I started writing obituaries for the Independent last May, and in the months since I have written roughly 50. While I can’t say that the work gives me pleasure, I find it both interesting and important.
My mother died in April 2020, one month into the pandemic that doesn’t want to go away. I attended the funeral on my iPhone. The memorial service my siblings and I have been trying to plan has had to be put off time and again because of the spread of Covid. Her last public appearance, as it were, was her obituary. And that was distressing, because so many things about her were missing.
According to my mother’s obituary, which was written by a funeral service employee with help from the minister who officiated at her funeral, my mother should be remembered because she was a kind old lady who read her Bible and supported her church. While those things are true, they do not capture the radiance of her being in the world. How, for example, she married at 16 during World War II, gave birth to four children, and worked at the local Kodak factory to support her family — and, after all that, still drew wolf whistles from teenagers on the main street of our New Jersey town.

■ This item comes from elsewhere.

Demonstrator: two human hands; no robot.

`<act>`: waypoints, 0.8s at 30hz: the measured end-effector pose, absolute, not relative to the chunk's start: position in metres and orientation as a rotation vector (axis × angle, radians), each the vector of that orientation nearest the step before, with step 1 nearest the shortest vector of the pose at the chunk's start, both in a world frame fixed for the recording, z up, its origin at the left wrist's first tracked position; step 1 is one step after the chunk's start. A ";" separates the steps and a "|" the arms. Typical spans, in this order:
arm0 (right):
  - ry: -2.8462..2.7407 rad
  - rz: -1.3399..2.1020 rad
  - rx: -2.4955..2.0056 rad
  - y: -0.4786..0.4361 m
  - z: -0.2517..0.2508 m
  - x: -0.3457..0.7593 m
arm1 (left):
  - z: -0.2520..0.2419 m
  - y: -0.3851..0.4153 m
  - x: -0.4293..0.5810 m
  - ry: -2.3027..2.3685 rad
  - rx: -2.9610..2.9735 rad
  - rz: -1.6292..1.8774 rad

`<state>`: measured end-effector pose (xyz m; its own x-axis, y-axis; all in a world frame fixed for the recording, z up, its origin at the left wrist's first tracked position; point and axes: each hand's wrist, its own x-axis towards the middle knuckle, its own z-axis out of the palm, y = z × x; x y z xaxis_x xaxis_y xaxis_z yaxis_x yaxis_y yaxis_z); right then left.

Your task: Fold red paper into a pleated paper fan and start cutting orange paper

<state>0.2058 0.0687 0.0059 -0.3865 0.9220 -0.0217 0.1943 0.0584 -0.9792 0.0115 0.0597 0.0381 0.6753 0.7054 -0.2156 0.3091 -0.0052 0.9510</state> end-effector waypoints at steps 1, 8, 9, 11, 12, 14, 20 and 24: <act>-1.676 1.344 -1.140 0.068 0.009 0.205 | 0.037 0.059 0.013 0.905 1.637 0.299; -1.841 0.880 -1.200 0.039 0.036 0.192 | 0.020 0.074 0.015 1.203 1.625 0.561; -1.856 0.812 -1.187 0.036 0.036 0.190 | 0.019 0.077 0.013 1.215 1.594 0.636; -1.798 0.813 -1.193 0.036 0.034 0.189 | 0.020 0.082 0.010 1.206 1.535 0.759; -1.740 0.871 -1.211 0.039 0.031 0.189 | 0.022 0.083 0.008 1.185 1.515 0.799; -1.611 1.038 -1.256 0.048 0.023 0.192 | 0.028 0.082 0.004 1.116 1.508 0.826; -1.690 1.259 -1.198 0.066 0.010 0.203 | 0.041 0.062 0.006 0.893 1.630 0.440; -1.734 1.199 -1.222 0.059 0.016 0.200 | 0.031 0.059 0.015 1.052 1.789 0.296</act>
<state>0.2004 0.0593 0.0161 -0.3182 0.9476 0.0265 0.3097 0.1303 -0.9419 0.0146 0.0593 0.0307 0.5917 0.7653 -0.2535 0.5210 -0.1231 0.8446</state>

The challenge for me in writing obituaries is to capture the radiance of each individual life and make that light visible alongside the facts of birth, education, marriage (or not), career, family, social commitments, and so on. What knits those things together is storytelling, animated by small but resonant detail.
Unlike the New York Times, which, according to one of its reporters in the documentary Obit, selects subjects for its obituary page based on their “impact in the world,” the Independent tries to publish obituaries about everyone who has lived on or been deeply connected to the Outer Cape. I believe every single person whose life is entangled with this place has had an effect here, because each has lived a life unlike any other.
There are complications in writing obituaries. Some people’s lives are more public than others. Details about family estrangements or embarrassing early marriages may or may not be significant in a public rendering of a life. In addition, we usually are given a draft obituary that has been written by a family member who may feel protective of each word or be grieving too deeply to engage a stranger in conversation.
Teasing out a story that captures the idiosyncrasies of a life while balancing public and private interests on the level of fact and of expression can be fraught. Emotion is too easily expressed in clichés, which do more to conceal rather than reveal the particular radiance of a life.
By talking with the bereaved and listening for the details that emerge, I try to find the story, or simply an image, that renders the quality of that unique life in relation to the quality of this unique place.